Application of Oxygen Evolution Reaction Catalyst to Polymer Electrolyte Membrane Fuel Cells for Protection of Carbon Corrosion during Transient Conditions in Fuel Cell Vehicle
C + 2H2O → CO2 + 4H+ + 4e- Eo = 0.207 V (1)
Although carbon is thermodynamically unstable to electrochemical carbon corrosion, the slow kinetics of this reaction makes it possible to use carbon in PEMFCs. In order to prevent this carbon corrosion phenomenon, a lot of researchers have suggested several solutions, i.e., to use of highly graphitized carbon and/or metal oxide as the supporting materials , to change the stack operation conditions for preventing air/fuel boundaries  and to use OER catalyst as the additional catalyst for protecting catalyst from the carbon corrosion.. Here, we propose that the addition of an OER catalyst is one of the best choices for maintaining durable MEA because the addition doesn’t seem to severely alter overall components of electrode.

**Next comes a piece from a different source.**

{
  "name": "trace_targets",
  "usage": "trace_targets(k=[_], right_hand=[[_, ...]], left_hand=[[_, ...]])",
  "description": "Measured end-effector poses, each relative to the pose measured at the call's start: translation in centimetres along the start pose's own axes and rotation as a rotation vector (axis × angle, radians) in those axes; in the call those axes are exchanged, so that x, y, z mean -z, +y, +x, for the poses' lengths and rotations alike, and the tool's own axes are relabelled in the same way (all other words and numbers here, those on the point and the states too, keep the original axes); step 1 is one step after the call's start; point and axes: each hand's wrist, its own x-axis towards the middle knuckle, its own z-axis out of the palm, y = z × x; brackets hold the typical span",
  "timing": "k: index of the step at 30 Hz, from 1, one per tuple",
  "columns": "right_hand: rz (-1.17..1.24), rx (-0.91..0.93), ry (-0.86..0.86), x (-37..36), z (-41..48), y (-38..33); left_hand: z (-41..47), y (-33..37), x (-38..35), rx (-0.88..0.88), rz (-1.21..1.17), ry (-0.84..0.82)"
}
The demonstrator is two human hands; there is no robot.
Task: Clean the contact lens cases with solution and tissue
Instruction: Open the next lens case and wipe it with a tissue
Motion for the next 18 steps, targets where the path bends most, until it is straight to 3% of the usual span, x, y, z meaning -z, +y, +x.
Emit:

This research is composed of three parts. Firstly, we establish an evaluation protocol mimicking the SU/SD phenomena in fuel cell vehicles. And then, the investigation of the OER catalyst with high activity and stability under PEMFC operating conditions is carried out. Lastly, the effect of an additional OER catalyst through the SU/SD test in single cell condition is evaluated. The 3M reports show that the SU conditions occur about 13,600 times and the abnormal increment of cathode potential occurs over 4,000 times during the expected life time, 6,000 hrs. In addition, as the cathode potential is increased over 1.4V, the oxidation current of 5mC/cm2 flows at the cathode electrode. This current causes water or carbon supports oxidized in cathode catalytic layer. From the analysis, 3M proposed the evaluation protocol of SU/SD (Fig 1(a)). However, it is difficult to apply the 3M protocol to our evaluation directly because the nano-structured thin film (NSTF), the distinctive catalytic layer employed in 3M does not have carbon material. Therefore, the modified protocol was proposed (Fig1 (b)). The voltage scan and oxidative current we used here are same as the values in 3M protocol, up to 1.4 V, 5 mC/cm2, respectively. With the protocol, catalytic activity and MEA durability were evaluated per every 1,000 cycle of ESCA.
The purpose of second part is to investigate the high activity and stability OER catalyst. It is well-know that RuOx is the best catalyst for OER, but it dissolves out easily in acidic and high voltage conditions. Therefore, IrOx has been used as an OER catalyst in acidic conditions in spite of less activity compared to RuOx. Here we introduce the alloy compositions and forms between RuOx and IrOx in order to increase the OER activity and stability. Fig. 2 indicated that the mixing ratio of Ir and Ru, 1:1 is ideal to improve both activity and stability.
Finally, the optimized OER catalyst was applied to the reference MEA of Samsung SDI. Although the reference MEA showed high performance, there was a large degradation in performance during the SU/SD cycling test. In comparison, the MEA applied OER catalyst of 2.5% maintained very high performance after 5,000 SU/SD cycles.